Creado por Enrique Gaspar



El rostro de Sindulfo cambió por completo al abandonar su última aventura. Dejando atrás sus logros, las amistades y el bien que había hecho por su gente, se sentía realizado al fin. Había tenido que enfrascarse en la guerra de los sitios y la batalla por la independencia para sentirse bien —la angustia y la ansiedad lo habían abandonado mientras la adrenalina corría por sus venas— pero ahora se sentía como cuando un viajero se sube al tren para abandonar su hogar. Y en parte, se sentía bien por saberse anónimo. Nadie lo reconocía ni le preguntaba por su pasado. Nadie sabía de su existencia anterior ni le recriminaba sus pecados. Todo había sido distinto en este viaje.
Pero ahora Zaragoza volvía a sus quehaceres como podía, recuperándose de las cruentas batallas; y todos los vecinos trabajaban ajenos a él. Ya no había sitio para Sindulfo, ni siquiera en el que había sido su hogar durante los últimos días. Y la sonrisa de satisfacción duró poco. La noche se volvió fría y Sindulfo caminó por inercia hacia las afueras de la ciudad, donde había aterrizado el Anacronópete.

El Anacronópete. La única alma a la que le permitiría acompañarlo en todos sus viajes. Testigo de todo su pasado. Testigo de sus locuras y sus errores. Y, aun así, sin reprocharle nada. Su única válvula de escape ante un loco mundo que se había desmoronado a su alrededor sin previo aviso.

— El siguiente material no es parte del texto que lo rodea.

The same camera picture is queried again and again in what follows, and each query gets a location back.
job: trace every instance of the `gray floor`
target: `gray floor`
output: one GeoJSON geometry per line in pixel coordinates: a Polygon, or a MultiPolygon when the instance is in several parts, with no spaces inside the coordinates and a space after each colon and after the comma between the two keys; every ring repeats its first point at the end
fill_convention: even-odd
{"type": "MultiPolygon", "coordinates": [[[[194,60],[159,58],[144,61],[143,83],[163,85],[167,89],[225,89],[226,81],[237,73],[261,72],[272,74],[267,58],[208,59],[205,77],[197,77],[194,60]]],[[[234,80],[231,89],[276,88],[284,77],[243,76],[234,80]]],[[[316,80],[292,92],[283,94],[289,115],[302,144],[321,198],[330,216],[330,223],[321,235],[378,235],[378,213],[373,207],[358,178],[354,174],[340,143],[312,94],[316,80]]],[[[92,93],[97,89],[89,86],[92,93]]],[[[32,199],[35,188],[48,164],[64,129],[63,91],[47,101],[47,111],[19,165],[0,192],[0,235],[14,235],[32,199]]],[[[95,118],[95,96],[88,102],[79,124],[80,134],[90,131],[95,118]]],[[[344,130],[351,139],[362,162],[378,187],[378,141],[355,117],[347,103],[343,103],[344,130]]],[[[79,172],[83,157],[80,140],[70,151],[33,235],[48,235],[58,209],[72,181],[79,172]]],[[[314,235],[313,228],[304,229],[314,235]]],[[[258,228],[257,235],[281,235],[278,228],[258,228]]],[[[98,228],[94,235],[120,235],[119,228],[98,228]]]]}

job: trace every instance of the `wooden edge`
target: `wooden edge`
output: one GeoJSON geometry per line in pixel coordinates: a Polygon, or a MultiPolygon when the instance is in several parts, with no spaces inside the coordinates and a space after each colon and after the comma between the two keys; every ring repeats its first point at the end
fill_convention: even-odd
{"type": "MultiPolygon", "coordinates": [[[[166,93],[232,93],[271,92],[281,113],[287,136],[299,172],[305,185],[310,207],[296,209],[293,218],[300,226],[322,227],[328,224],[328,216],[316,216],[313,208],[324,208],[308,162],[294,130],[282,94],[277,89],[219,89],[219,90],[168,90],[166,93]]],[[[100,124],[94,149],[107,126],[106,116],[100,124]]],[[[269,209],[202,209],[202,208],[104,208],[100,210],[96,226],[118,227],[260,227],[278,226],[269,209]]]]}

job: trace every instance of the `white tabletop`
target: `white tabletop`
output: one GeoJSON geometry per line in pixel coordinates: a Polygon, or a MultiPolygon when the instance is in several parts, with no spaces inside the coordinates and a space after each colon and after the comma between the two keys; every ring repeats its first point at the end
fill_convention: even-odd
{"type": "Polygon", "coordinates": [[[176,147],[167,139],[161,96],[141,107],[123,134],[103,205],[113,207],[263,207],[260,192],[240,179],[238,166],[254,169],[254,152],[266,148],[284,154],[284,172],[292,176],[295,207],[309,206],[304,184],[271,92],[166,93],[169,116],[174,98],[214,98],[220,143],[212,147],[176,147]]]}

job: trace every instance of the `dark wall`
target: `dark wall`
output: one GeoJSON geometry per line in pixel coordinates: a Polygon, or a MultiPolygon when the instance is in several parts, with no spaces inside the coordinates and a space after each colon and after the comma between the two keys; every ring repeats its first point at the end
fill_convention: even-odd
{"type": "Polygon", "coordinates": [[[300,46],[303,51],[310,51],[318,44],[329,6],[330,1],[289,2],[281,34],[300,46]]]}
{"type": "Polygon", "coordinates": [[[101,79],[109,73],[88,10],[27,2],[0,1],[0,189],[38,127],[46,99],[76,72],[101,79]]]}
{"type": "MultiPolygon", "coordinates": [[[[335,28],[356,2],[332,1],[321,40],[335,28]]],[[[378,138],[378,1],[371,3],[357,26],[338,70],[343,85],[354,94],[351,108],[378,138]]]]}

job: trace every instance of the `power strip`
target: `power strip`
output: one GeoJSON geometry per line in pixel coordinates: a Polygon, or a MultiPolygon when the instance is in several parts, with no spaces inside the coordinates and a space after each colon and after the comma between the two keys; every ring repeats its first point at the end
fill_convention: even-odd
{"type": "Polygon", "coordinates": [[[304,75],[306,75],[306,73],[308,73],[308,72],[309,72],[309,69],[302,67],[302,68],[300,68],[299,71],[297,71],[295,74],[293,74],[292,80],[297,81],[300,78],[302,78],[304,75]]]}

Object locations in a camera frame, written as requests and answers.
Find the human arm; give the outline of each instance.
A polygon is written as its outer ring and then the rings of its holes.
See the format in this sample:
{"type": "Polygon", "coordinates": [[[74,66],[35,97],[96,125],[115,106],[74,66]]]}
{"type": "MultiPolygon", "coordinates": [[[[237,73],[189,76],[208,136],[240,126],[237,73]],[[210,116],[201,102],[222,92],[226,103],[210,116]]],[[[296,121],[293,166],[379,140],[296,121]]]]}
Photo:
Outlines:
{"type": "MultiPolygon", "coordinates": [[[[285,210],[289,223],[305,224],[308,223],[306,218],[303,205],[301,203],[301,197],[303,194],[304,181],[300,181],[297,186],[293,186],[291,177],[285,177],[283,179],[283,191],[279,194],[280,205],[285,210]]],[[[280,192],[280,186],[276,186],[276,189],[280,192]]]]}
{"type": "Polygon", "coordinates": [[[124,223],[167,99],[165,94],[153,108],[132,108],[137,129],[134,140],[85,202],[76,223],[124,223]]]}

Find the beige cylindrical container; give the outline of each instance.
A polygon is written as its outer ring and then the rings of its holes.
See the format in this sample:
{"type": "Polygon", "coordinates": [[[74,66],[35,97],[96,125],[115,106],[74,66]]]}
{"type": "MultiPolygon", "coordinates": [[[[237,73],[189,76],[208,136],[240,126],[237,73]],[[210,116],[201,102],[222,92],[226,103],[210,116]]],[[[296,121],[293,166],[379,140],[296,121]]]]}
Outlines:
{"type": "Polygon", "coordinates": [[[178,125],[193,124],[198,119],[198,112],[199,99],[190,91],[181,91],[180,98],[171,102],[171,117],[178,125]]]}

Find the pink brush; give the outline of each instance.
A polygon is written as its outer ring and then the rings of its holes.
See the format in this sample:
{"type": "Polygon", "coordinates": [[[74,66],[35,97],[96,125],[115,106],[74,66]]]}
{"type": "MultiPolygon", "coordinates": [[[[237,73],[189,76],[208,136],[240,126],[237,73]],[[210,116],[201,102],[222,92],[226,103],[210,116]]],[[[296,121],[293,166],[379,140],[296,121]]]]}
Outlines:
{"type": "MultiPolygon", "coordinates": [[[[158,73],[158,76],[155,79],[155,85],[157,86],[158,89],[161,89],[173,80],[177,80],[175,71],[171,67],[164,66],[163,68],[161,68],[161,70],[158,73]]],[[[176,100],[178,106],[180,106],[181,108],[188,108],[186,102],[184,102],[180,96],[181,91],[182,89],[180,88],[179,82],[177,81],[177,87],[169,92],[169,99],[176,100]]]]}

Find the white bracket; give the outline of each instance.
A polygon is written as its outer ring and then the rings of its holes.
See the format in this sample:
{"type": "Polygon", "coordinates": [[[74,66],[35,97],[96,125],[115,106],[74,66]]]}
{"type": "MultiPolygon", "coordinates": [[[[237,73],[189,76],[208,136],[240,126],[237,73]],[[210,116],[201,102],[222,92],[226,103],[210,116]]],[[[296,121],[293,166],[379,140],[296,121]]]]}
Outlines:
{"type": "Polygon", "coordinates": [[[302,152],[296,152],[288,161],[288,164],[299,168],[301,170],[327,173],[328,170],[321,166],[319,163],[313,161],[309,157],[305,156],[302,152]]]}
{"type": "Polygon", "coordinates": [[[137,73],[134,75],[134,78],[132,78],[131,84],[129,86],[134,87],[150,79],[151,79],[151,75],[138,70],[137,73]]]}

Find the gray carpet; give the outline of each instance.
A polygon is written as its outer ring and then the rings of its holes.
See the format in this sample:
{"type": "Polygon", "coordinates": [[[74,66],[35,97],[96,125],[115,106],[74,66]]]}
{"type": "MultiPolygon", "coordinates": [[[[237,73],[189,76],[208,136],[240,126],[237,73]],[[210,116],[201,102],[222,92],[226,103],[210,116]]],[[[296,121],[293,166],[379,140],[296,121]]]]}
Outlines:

Al llegar, comprobó nerviosamente que el contorno de la nave estuviese bien. Llamarlo nave es lo más correcto pero si estuvieses allí con nosotros verías que el Anacronópete se parece mucho más a una casa de piso y planta baja. Al aterrizar no cae con todo su peso sobre tierra sino que tiene un pequeño podio para elevarse ligeramente y protegerse así de la humedad y de otros posibles peligros del suelo. Por eso, para entrar a “la casa” hay que subir unos pocos escalones para llegar al portón principal.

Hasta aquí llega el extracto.